## [WHAT IS BEING ASKED]
What you return should be every line below, word for word, and none of the images.

## [EXERCISE DATA]

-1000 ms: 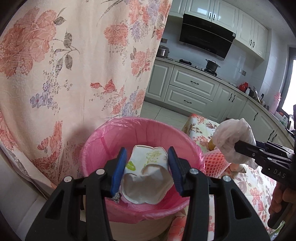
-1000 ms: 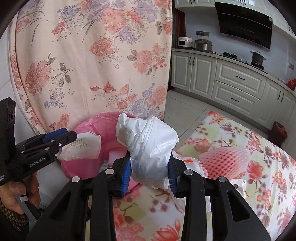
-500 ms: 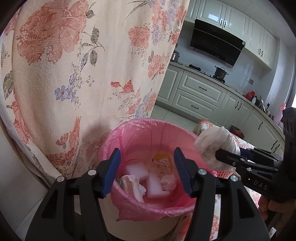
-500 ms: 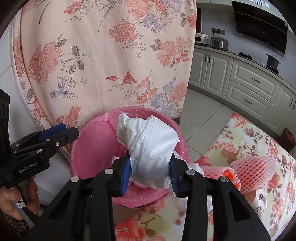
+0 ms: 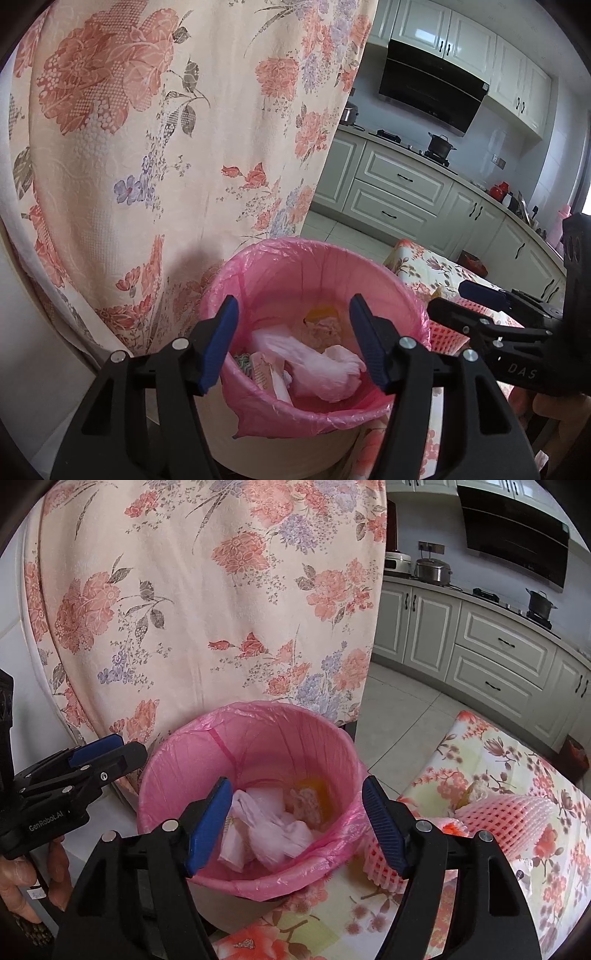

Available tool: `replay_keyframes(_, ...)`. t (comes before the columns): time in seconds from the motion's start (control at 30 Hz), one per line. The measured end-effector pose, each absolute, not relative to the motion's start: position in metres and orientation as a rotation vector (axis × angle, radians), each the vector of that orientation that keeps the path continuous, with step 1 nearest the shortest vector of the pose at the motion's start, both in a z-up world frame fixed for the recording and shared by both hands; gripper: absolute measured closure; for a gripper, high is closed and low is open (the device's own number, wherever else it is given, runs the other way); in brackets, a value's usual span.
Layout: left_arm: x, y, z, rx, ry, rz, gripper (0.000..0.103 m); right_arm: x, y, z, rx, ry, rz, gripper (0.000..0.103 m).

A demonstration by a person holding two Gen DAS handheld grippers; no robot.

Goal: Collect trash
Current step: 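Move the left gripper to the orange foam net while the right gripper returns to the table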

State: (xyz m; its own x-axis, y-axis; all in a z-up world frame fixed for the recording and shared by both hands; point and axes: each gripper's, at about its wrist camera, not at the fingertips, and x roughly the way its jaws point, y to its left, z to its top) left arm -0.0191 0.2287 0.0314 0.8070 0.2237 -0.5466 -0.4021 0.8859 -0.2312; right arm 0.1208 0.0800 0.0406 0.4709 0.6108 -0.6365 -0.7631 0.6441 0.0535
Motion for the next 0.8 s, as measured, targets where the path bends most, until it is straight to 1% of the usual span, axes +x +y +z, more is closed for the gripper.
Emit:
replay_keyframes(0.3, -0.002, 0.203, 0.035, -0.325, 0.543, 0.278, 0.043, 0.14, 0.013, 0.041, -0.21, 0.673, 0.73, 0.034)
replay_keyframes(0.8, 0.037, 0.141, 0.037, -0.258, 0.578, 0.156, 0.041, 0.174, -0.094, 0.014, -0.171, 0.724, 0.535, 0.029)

## [REPLY]
-1000 ms: 
-1000 ms: 
-500 ms: 
-500 ms: 
+0 ms: 

Available tool: `replay_keyframes(_, ...)`. t (comes before the columns): time in seconds from the motion's start (control at 30 Hz), one per line. The measured end-effector pose, each absolute, not relative to the motion's start: position in metres and orientation as a rotation vector (axis × angle, radians), each the vector of that orientation that keeps the path continuous, with step 1 nearest the shortest vector of the pose at the motion's start, both in a z-up world frame fixed for the recording and shared by both hands; gripper: absolute measured closure; for a gripper, high is closed and low is open (the device's own number, wherever else it is given, runs the other way); in brackets, a value's usual span.
Layout: left_arm: x, y, z, rx, ry, rz, gripper (0.000..0.103 m); right_arm: x, y, z, rx, ry, rz, gripper (0.000..0.103 m).

A demonstration by a person holding two Gen DAS handheld grippers; no robot.

Goal: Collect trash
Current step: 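Move the left gripper to the orange foam net while the right gripper returns to the table
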
State: (xyz m; its own x-axis, y-axis; all in a z-up world frame fixed for the recording and shared by both hands; point and axes: each gripper's, at about its wrist camera, not at the fingertips, and x roughly the way its jaws point, y to its left, z to its top) left arm -0.0191 0.2287 0.0314 0.8070 0.2237 -0.5466 -0.4021 0.8859 -0.2312; right arm 0.1208 0.0800 0.0406 0.4709 0.6108 -0.6365 -0.7631 0.6441 0.0535
Motion for the next 0.8 s, as measured, targets where the path bends most, until it is straight to 1% of the usual span, axes +x +y +z, more is closed for the gripper.
Emit:
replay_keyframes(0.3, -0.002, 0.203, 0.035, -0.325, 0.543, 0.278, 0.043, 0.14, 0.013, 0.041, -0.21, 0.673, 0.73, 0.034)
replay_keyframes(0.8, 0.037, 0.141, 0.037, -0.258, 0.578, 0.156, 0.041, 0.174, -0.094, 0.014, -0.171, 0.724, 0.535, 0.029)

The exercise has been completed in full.